Poor old garbage collection. One of the unsung heroes of Java, often blamed, rarely praised. Before Java made garbage collection mainstream, programmers had little choice but to track all the memory they’d allocated manually, and deallocate it once nothing was using it anymore. This is hard. Even with discipline, manual deallocation is a frequent cause of memory leaks (too-late deallocation) and crashes (too-early deallocation).
Java GC is often thought of as a necessary cost, and ‘reduce time spent in GC’ is common performance guidance. However, garbage collectors do more than memory deallocation: They also handle the allocation of memory and the arrangement of objects in memory.
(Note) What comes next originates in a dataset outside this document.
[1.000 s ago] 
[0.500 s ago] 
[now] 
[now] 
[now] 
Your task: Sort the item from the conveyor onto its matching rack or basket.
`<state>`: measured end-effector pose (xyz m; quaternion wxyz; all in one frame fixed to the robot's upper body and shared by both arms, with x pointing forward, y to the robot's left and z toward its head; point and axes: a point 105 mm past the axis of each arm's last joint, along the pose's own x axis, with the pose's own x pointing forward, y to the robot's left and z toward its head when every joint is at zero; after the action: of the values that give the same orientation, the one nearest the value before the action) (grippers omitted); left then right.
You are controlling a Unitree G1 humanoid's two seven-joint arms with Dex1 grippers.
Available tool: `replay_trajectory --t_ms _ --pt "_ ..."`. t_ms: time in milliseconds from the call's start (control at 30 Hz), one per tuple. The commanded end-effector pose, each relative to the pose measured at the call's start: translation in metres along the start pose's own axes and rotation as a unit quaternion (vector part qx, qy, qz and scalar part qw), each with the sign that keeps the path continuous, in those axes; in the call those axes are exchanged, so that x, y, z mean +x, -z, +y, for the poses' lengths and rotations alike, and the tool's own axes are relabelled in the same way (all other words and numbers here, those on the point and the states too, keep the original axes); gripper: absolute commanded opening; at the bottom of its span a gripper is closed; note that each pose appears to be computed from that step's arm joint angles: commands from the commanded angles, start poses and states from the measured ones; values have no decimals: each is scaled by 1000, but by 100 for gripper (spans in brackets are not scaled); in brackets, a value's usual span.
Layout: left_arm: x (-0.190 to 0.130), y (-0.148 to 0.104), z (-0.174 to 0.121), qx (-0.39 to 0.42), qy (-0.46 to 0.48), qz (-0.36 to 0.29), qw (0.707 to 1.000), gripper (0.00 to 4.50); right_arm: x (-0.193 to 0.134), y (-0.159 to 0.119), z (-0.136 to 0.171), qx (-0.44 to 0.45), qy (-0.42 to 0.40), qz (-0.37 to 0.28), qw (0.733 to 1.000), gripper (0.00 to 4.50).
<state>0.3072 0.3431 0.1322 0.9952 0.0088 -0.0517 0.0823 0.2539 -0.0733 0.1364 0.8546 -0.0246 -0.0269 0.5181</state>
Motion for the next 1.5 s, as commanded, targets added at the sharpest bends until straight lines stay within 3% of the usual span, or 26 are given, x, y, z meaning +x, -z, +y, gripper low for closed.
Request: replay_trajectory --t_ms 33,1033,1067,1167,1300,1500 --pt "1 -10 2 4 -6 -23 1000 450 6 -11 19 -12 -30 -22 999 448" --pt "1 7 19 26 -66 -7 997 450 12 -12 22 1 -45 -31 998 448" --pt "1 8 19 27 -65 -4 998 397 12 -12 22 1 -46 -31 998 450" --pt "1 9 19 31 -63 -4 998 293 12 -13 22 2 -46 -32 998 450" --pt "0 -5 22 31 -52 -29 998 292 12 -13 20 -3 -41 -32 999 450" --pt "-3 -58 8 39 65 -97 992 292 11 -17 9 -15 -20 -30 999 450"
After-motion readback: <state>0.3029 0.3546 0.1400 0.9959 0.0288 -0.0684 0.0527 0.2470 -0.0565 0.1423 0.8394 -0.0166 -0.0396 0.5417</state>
A good memory management algorithm can make allocation efficient by reducing fragmentation and contention. It can also boost throughput and lower response times by rearranging objects.
Why does the position of an object in memory affect application performance? A good proportion of a program’s execution time is spent stalled in hardware, waiting for memory access. Heap access is geologically slow compared to instruction processing, so modern computers use caches. When an object is fetched into a processor’s cache, its neighbours are also brought in; if they happen to be accessed next, that access will be fast. Having objects which are used at the same time near each other in memory is called object locality, and it’s a performance win.
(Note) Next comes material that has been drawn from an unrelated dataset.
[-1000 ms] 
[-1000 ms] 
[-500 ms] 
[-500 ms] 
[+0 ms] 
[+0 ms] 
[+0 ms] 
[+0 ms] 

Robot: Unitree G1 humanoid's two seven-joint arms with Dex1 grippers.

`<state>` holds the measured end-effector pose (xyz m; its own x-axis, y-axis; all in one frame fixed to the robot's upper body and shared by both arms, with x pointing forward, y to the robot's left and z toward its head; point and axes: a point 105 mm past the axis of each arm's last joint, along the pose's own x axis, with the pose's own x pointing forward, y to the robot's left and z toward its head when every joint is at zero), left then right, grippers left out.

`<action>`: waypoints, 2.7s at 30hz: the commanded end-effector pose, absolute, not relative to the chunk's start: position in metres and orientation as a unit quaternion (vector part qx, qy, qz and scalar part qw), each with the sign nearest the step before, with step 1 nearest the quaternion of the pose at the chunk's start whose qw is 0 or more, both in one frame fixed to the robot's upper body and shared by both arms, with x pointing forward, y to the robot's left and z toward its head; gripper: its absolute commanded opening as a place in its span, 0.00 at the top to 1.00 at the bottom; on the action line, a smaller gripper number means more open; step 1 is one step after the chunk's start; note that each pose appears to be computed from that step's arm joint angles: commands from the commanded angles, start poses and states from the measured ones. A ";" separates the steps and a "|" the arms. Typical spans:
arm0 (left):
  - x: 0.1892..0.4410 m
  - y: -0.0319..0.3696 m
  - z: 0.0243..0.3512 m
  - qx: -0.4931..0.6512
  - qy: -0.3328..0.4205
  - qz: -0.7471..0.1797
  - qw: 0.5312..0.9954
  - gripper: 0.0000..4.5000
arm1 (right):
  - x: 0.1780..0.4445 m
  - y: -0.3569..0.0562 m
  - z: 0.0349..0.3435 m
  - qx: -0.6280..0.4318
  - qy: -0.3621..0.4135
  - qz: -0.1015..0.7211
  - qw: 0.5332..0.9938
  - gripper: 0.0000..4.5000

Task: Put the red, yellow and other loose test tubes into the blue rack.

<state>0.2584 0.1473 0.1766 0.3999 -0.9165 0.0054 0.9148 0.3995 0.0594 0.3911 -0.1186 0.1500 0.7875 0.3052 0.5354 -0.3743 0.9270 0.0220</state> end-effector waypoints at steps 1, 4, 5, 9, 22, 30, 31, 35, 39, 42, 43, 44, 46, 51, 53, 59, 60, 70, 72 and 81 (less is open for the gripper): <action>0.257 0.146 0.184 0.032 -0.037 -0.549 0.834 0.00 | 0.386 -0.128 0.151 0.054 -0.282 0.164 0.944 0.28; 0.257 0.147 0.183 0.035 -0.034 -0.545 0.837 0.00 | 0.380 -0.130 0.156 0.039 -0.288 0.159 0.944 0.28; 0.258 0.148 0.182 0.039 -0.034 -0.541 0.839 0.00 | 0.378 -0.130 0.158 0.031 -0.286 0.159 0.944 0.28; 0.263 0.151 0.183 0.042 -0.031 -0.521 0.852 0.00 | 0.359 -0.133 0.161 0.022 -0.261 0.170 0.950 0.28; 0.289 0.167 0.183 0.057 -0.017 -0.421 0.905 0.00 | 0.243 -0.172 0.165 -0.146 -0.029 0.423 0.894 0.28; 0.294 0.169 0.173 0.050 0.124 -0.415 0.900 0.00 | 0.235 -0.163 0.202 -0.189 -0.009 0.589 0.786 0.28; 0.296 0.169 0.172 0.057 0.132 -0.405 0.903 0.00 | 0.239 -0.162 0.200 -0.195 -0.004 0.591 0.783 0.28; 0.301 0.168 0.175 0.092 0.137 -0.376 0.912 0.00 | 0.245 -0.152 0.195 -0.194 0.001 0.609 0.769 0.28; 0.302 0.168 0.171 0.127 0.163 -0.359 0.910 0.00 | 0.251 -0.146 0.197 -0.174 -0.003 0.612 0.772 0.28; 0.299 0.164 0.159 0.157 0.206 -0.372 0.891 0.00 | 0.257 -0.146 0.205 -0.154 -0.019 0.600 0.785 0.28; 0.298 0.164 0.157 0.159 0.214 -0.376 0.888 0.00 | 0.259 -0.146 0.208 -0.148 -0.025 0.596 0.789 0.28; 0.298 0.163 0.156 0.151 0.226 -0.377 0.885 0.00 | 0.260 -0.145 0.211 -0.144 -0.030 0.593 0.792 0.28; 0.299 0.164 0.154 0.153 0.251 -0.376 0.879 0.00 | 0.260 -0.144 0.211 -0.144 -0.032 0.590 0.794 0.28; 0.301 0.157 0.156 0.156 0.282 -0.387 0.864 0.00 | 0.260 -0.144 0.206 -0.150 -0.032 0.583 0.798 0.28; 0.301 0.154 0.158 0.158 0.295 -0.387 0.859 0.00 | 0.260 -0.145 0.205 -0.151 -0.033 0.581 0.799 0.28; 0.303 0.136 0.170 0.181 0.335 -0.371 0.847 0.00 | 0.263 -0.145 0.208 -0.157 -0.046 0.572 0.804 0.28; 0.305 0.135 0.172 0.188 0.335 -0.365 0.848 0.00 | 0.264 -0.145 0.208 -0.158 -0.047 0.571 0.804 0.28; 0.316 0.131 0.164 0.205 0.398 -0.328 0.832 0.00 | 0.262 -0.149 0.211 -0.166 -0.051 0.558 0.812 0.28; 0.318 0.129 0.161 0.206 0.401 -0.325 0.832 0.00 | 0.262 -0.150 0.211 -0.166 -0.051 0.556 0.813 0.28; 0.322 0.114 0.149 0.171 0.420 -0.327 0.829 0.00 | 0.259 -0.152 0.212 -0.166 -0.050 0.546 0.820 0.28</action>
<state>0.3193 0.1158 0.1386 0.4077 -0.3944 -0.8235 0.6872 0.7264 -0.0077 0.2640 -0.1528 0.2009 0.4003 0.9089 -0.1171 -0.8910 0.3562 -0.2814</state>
The benefits of efficient allocation are more obvious. If the heap is fragmented, when a program tries to create an object, it will have a long search to find a chunk of free memory big enough, and allocation becomes expensive. As an experiment, you can force GC to compact frequently; it will massively increase GC overhead but, depending on the workload, application performance may actually improve.
Different JVM implementations have varying GC strategies, and even individual JVMs may offer a range of configurable options. JVM defaults are usually a good start, but it is worth understanding some of the mechanics and variations possible.
Stop-the-world collectors halt all program activity so they can collect safely. Concurrent collectors offload collection work to application threads, so there are no global pauses; instead, each thread will experience tiny delays. Concurrent collectors are less efficient than stop-the-world ones, so they’re suitable for applications where pauses would be noticed (such as music playback, or a GUI).
Collection itself is done by copying or by marking and sweeping. With mark and sweep, the heap is crawled to identify free space, and new objects get allocated into those gaps. Copying collectors divide the heap into two areas. All objects are allocated in the ‘new space’. When that space is full, its non-garbage contents are copied to the reserve space and the spaces are swapped.
Copying collectors compact the heap, which boosts allocation and object access (fewer cache misses). If most objects die quickly, copying collection will be super fast However, if objects hang around, collection will be inefficient. Copying collectors are a great fit with immutable objects, and an awful combination with object pooling ‘optimisations’ (usually a bad idea anyway).
When evaluating performance, it should be related to business value. Optimise transactions per second, mean service time, or worst-case latency. But don’t try to micro-optimise time spent in GC, because time spent in GC can actually help program speed.